Bill Lombardi, the director of the Gloucester County Animal Shelter, received an e-mail about a program similar to the underground, but immediately dismissed it.
"I figured no shelter in the state would touch it," said Lombardi, whose shelter takes in between 8,000 and 10,000 animals each year and places just under half of them. "We have enough trouble finding homes for animals from here, let alone another state."
But Jennifer Ayres, a Medford resident who adopted Molly, one of the imported puppies, last month, suggested that ultimately, where the puppy is from should not matter.
Location doesn't matter
"It doesn't matter where they're from - they need a home. A puppy that's going to die in West Virginia is the same as a puppy that's going to die in New Jersey," said Ayres, who also owns a cat and another dog. "It's a problem that needs to be controlled all over."
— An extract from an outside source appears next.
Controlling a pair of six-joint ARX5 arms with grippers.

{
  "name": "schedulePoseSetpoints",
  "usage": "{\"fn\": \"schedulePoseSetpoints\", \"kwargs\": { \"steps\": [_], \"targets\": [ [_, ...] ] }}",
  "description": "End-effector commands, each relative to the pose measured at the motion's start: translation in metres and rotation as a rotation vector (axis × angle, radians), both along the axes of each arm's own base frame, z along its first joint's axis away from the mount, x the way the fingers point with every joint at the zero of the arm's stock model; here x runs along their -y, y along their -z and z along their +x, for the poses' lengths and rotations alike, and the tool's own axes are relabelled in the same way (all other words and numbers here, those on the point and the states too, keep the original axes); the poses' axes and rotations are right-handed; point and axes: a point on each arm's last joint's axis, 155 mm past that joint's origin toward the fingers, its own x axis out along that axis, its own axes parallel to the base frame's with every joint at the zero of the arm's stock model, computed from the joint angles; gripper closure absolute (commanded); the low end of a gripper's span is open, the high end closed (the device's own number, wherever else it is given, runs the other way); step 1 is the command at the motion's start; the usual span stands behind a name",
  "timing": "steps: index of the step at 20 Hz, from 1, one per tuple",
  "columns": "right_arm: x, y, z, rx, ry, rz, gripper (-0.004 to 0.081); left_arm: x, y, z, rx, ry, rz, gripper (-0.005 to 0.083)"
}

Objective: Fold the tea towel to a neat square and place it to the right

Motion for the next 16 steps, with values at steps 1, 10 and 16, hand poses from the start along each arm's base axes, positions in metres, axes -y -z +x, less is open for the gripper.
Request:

For McCleery, the staggering euthanization rates are such a problem that he will not even allow mother dogs to give birth to puppies in his shelter. Instead, he spays the mothers, effectively aborting the pregnancy.
McCleery firmly believes that puppy adoptions strongly limit the shelter's ability to find homes for adult dogs.
Dixon vehemently disagrees with McCleery's sentiments.
"When a family decides to adopt a puppy, they're going to adopt a puppy. They aren't going to adopt an adult dog," Dixon said. "If we don't have puppies, they'll go to pet stores."
But the Voorhees association reports that the adoption rate for adult dogs has actually increased since it struck the agreement with the West Virginia association.
Also, Dixon said none of the puppies brought in from out of the area have been euthanized. The organization boasts a 100 percent adoption rate.
Those numbers, McCleery counters, can be deceiving.
"Fifty percent of all puppies adopted through shelters, or bought through breeders or pet stores are returned within one year," said McCleery, citing many families leaping into pet ownership without realizing the responsibilities it entails.
For Haddonfield's Smith family, adopting Sarah has been a success.
Since they got her in April, Sarah is a regular at Jeff' s soccer and Little League games. More important, she has become a member of the family.
And Sarah's early life makes her that much more special.
"It's like adopting an orphan that nobody wanted," said Jeff's mother, Carol.